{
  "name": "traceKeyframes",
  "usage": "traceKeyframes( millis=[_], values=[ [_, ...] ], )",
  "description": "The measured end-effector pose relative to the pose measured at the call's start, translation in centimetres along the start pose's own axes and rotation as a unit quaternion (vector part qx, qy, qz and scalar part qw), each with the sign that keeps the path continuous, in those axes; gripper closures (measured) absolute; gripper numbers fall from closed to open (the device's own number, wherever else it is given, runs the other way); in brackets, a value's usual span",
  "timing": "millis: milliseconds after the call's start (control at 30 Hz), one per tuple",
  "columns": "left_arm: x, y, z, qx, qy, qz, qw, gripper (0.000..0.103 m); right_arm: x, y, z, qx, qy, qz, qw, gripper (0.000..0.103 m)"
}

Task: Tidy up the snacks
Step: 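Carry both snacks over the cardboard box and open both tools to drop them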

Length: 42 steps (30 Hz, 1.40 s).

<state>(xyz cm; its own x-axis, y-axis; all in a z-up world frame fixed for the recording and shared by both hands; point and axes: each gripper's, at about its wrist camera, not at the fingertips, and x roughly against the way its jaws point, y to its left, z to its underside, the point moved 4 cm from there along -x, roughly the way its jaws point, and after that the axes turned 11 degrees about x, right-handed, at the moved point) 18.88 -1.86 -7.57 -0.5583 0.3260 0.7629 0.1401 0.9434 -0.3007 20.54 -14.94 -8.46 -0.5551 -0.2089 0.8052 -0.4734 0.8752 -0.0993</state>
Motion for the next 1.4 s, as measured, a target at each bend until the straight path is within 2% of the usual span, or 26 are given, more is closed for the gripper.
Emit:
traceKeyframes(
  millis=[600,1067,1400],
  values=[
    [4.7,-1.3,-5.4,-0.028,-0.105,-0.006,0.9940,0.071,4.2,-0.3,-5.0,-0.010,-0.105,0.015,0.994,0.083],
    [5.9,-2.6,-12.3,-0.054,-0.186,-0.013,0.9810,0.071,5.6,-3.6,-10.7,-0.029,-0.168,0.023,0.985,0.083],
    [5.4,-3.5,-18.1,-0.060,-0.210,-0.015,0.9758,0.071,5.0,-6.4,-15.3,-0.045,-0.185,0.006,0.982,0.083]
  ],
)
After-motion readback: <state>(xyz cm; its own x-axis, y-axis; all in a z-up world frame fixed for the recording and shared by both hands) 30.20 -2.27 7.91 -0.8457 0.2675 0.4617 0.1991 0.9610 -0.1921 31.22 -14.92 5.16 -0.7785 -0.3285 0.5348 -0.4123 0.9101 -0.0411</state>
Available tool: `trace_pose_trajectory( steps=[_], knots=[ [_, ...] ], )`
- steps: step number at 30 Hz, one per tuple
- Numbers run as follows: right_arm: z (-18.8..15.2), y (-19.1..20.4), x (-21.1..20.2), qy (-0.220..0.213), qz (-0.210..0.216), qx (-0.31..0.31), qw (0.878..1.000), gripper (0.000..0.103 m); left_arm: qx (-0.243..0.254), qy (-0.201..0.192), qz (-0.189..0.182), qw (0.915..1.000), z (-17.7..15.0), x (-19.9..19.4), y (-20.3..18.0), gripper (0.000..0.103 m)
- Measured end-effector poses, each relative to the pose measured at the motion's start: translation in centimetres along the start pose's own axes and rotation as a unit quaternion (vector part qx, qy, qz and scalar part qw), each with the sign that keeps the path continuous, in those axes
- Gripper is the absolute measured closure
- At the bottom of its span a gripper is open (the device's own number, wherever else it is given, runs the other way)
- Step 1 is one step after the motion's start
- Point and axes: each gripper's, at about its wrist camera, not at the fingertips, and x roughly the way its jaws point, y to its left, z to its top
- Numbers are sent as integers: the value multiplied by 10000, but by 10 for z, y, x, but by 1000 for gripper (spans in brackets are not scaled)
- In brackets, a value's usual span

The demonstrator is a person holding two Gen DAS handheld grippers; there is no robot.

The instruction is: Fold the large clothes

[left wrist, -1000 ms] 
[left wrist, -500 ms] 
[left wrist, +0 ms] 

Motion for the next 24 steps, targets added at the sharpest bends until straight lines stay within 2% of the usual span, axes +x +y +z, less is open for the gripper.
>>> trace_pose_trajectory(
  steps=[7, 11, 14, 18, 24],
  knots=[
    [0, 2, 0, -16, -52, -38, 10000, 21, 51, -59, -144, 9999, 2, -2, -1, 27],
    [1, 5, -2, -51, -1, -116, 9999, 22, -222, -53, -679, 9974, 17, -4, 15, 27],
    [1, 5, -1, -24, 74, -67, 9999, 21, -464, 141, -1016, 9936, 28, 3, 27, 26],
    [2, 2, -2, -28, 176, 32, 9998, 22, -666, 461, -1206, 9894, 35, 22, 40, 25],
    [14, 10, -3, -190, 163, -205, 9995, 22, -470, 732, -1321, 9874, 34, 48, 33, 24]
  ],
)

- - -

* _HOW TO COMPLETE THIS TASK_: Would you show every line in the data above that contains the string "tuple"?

* _ANSWER FOR THE TASK_:
  "timing": "millis: milliseconds after the call's start (control at 30 Hz), one per tuple",
- steps: step number at 30 Hz, one per tuple

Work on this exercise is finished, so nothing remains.